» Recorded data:
------------------------------

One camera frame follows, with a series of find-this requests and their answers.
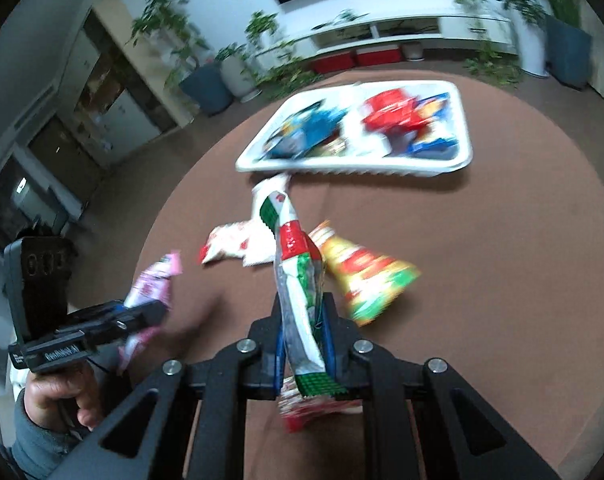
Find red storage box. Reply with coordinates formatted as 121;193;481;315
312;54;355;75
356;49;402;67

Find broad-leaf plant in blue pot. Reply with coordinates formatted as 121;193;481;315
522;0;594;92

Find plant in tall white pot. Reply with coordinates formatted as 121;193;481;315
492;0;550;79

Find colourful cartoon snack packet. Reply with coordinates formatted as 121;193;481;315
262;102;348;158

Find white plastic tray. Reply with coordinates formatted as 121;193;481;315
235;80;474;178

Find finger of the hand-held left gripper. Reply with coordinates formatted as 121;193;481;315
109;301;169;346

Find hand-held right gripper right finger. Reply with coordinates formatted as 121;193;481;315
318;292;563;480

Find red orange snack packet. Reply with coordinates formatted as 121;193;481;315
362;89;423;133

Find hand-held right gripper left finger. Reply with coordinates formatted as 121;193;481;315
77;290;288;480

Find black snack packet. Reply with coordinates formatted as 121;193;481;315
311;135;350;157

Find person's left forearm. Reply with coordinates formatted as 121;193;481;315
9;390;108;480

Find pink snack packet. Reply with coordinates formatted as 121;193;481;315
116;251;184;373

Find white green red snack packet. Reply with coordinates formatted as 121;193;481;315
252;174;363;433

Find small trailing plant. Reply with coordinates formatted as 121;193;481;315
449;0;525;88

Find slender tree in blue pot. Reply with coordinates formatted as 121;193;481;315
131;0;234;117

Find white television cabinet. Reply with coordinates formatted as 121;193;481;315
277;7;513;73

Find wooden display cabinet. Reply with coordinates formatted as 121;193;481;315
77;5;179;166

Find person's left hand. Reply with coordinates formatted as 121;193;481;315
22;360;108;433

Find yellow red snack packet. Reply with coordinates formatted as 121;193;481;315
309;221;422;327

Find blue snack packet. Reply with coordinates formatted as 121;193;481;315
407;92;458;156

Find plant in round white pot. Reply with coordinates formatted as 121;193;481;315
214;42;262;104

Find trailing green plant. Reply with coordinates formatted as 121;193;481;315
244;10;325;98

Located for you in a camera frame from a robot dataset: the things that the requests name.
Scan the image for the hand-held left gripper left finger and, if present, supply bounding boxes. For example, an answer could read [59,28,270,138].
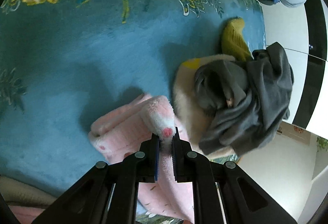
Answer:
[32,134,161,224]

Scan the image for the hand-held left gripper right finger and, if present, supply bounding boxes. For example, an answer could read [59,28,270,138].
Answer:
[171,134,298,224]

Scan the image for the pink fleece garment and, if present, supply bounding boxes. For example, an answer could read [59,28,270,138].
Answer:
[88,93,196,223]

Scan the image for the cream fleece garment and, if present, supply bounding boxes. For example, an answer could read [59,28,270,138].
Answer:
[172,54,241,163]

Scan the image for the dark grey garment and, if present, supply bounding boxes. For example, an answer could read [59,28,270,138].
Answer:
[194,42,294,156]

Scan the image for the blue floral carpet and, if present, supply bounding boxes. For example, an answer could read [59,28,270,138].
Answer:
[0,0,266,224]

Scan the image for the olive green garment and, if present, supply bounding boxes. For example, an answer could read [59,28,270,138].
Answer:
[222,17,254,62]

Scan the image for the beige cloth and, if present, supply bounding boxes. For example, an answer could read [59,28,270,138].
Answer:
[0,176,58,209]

------------------------------

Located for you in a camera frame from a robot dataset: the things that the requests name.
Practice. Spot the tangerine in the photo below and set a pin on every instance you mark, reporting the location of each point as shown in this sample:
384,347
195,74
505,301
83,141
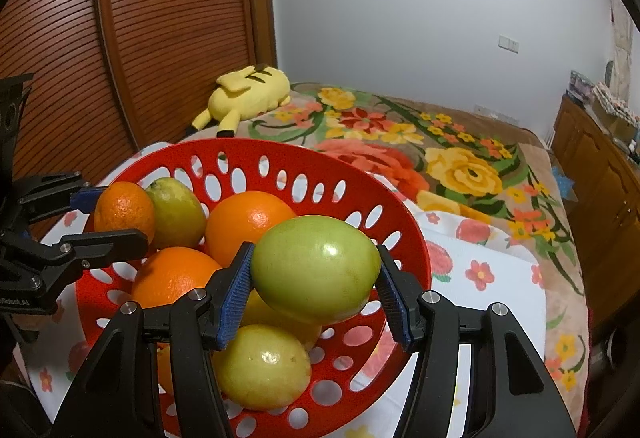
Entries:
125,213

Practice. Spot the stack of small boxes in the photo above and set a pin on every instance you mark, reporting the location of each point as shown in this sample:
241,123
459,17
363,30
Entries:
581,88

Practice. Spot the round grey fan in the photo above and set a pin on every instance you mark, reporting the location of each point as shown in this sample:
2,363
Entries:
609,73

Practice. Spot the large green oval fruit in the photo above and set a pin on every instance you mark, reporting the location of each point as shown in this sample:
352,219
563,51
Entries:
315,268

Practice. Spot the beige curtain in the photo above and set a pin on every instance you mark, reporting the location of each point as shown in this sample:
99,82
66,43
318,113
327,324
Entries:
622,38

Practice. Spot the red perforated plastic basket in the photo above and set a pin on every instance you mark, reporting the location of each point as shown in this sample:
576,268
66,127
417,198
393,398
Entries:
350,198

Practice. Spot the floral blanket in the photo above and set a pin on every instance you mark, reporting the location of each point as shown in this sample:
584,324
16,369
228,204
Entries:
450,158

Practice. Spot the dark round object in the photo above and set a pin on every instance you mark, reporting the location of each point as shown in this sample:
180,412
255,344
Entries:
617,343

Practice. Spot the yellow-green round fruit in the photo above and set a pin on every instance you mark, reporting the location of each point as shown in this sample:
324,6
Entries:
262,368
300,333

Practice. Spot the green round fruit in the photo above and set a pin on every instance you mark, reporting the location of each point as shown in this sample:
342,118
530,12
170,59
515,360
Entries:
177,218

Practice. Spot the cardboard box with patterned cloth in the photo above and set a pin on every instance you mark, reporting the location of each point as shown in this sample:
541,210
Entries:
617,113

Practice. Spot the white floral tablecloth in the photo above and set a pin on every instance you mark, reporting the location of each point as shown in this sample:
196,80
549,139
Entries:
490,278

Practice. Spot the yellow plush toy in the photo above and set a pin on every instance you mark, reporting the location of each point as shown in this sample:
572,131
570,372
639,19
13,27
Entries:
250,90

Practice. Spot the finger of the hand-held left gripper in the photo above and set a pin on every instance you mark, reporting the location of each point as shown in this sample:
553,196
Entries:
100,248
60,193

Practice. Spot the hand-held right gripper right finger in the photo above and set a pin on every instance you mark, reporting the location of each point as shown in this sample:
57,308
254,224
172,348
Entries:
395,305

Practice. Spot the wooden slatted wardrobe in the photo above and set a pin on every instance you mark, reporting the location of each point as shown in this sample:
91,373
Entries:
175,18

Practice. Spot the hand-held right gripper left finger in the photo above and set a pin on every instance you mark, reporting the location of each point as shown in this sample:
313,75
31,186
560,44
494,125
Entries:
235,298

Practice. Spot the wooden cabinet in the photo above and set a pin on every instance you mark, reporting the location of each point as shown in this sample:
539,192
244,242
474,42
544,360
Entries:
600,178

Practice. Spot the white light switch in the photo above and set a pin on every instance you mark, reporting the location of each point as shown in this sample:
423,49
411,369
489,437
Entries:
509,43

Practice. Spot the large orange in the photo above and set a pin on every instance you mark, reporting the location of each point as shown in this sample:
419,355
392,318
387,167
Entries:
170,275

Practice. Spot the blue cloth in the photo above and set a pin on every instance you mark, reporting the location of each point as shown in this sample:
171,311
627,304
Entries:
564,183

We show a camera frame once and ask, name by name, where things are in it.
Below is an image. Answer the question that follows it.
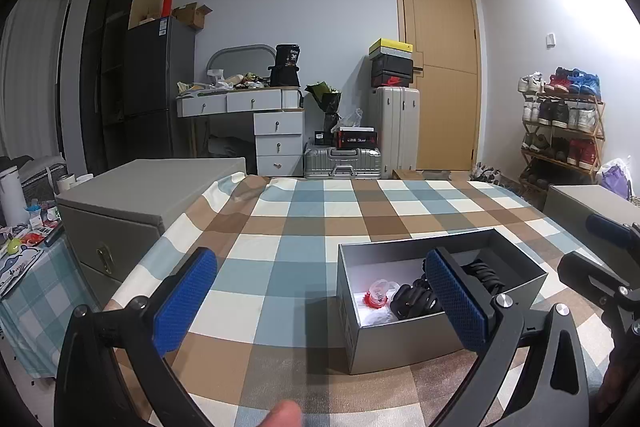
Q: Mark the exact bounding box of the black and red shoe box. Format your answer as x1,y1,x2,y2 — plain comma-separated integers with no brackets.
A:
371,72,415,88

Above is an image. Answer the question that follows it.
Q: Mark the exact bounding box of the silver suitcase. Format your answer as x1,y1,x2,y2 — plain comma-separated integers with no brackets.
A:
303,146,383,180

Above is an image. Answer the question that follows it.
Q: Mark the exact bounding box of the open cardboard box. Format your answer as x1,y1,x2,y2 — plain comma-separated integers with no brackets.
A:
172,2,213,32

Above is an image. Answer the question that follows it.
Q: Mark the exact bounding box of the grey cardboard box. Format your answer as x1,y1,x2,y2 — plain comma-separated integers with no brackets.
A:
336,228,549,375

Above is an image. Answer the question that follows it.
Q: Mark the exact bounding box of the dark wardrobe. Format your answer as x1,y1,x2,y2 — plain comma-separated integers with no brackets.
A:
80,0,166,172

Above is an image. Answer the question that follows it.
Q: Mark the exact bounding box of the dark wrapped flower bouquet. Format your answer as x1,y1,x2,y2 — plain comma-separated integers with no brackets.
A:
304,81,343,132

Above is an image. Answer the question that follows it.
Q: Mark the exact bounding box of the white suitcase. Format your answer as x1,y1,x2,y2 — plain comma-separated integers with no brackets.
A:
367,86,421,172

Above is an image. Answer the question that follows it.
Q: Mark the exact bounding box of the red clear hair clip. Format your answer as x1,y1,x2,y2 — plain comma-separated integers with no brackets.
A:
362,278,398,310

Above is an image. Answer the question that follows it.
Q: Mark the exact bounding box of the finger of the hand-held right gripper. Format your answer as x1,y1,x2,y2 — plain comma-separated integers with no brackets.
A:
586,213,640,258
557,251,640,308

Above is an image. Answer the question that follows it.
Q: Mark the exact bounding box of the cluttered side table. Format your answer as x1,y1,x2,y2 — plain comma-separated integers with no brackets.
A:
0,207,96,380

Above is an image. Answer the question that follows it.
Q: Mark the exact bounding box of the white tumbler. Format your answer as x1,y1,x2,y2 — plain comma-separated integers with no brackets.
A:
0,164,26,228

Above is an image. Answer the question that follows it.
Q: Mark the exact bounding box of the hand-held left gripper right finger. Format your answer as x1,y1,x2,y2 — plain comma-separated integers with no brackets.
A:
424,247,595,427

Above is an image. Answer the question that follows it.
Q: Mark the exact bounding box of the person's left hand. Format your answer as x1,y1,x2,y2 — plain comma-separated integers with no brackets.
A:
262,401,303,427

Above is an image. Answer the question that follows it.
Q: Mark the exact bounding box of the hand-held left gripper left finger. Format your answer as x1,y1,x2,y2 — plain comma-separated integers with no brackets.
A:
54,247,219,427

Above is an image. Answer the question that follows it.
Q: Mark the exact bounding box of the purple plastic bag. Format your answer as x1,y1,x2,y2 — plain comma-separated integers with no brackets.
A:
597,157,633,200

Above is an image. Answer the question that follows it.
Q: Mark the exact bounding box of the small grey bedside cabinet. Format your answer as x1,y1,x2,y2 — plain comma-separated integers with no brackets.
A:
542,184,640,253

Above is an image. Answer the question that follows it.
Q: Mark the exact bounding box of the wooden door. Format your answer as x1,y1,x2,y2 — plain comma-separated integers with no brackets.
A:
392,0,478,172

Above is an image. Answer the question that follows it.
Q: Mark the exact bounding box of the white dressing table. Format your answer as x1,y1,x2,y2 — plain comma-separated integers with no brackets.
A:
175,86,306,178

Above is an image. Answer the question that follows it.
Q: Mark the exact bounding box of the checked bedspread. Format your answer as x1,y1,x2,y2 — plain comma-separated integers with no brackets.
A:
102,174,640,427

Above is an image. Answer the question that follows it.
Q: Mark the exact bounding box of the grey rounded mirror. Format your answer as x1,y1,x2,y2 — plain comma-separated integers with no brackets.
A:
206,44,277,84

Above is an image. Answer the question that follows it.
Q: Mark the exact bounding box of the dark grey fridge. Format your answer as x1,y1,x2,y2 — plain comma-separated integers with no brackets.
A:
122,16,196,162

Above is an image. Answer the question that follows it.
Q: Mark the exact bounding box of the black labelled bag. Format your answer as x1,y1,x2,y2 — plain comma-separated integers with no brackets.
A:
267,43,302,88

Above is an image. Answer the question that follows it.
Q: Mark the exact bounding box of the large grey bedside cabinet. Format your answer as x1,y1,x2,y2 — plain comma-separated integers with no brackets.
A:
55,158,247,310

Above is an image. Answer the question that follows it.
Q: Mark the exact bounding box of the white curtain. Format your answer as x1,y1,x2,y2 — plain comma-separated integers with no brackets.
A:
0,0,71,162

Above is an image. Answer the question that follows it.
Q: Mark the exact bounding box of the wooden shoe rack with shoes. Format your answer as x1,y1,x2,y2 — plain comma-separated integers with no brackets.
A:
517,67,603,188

------------------------------

» Instructions to follow: Find the word "suitcase" in the records. Copy every line it appears in.

» Answer area:
Q: Mark the exact bounding box of the silver suitcase. Format your answer as x1,y1,x2,y2 — plain comma-separated integers with no brackets.
Q: Mark the exact bounding box of the white suitcase. Format your answer as x1,y1,x2,y2 — plain comma-separated integers with no brackets.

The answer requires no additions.